**WHAT YOU ARE ASKED TO DO:** What lines in the material hold the string "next"? Copy out each of them.

**SOURCE INFORMATION:**
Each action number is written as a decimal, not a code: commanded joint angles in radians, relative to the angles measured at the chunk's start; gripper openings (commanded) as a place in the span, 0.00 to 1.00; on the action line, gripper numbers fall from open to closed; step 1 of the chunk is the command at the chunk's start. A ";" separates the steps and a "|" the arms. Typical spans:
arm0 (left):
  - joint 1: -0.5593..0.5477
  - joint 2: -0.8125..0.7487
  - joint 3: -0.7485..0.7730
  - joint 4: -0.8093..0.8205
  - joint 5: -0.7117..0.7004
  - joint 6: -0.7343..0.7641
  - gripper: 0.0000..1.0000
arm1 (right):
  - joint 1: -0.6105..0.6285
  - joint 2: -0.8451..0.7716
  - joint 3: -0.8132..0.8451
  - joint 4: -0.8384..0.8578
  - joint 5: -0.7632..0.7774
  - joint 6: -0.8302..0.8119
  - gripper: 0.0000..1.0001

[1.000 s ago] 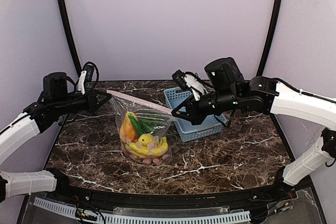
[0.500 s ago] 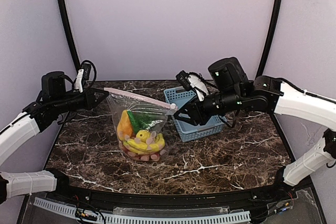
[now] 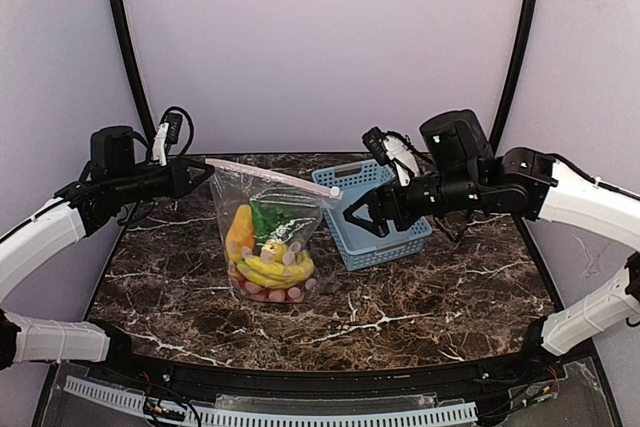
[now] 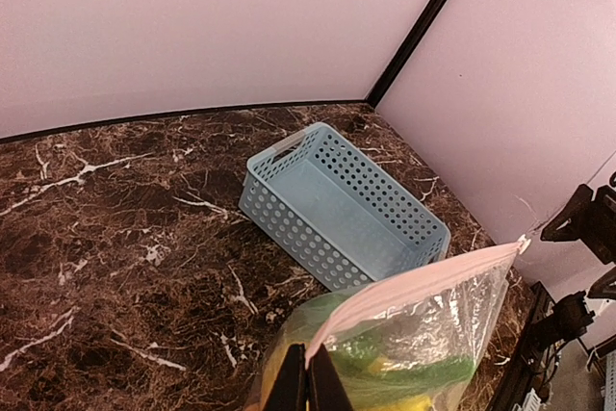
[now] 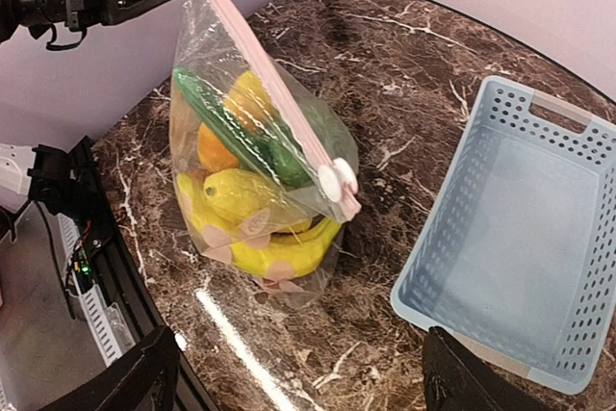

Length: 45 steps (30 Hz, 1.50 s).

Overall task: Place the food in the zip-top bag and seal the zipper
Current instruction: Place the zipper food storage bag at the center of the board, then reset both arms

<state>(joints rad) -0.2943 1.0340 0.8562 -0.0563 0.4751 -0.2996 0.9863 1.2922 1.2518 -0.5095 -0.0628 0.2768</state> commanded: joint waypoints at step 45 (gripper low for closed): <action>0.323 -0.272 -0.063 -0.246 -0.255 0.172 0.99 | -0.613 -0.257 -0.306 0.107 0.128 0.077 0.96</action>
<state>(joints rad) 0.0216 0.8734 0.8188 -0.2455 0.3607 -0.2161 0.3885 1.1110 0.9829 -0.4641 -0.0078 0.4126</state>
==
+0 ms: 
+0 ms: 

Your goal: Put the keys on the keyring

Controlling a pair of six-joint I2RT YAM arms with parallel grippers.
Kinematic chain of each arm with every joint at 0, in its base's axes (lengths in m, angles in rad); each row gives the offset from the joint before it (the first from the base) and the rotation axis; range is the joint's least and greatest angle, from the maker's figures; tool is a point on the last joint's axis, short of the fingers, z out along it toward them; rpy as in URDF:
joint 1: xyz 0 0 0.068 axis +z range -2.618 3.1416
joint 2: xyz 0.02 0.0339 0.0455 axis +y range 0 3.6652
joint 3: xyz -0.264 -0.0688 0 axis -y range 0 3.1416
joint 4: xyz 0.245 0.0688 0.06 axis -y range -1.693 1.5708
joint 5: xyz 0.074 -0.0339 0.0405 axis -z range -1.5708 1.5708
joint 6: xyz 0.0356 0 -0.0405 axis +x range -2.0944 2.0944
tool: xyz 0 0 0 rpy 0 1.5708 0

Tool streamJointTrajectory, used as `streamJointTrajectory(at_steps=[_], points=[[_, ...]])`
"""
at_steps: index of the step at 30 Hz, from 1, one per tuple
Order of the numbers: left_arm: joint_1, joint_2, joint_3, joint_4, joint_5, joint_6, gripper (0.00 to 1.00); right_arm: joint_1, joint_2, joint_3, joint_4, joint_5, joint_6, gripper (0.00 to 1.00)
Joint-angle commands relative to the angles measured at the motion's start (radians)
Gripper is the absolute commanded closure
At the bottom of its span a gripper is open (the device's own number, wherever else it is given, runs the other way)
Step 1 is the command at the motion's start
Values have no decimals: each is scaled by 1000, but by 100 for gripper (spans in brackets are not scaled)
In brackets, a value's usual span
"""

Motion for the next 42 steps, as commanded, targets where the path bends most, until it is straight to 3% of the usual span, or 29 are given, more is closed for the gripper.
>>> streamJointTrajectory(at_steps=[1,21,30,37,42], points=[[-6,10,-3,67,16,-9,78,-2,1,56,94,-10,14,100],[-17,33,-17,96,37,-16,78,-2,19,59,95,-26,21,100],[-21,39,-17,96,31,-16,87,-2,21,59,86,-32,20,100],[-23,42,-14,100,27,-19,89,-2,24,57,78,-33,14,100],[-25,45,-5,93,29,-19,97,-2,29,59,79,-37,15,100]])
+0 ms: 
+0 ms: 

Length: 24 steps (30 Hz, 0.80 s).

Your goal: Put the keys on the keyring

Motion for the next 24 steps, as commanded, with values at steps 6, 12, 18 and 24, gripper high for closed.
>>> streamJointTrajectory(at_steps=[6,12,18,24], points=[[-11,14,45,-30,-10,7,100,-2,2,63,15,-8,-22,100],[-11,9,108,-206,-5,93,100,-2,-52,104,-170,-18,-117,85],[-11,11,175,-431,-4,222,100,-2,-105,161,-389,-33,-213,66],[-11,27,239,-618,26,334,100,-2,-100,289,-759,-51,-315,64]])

**SOLUTION TO THE EXERCISE:**
Motion for the next 42 steps, as commanded, targets where the path bends most, until it is straight to 3% of the usual span, or 29 are given, more is closed for the gripper.
Motion for the next 24 steps, as commanded, with values at steps 6, 12, 18 and 24, gripper high for closed.

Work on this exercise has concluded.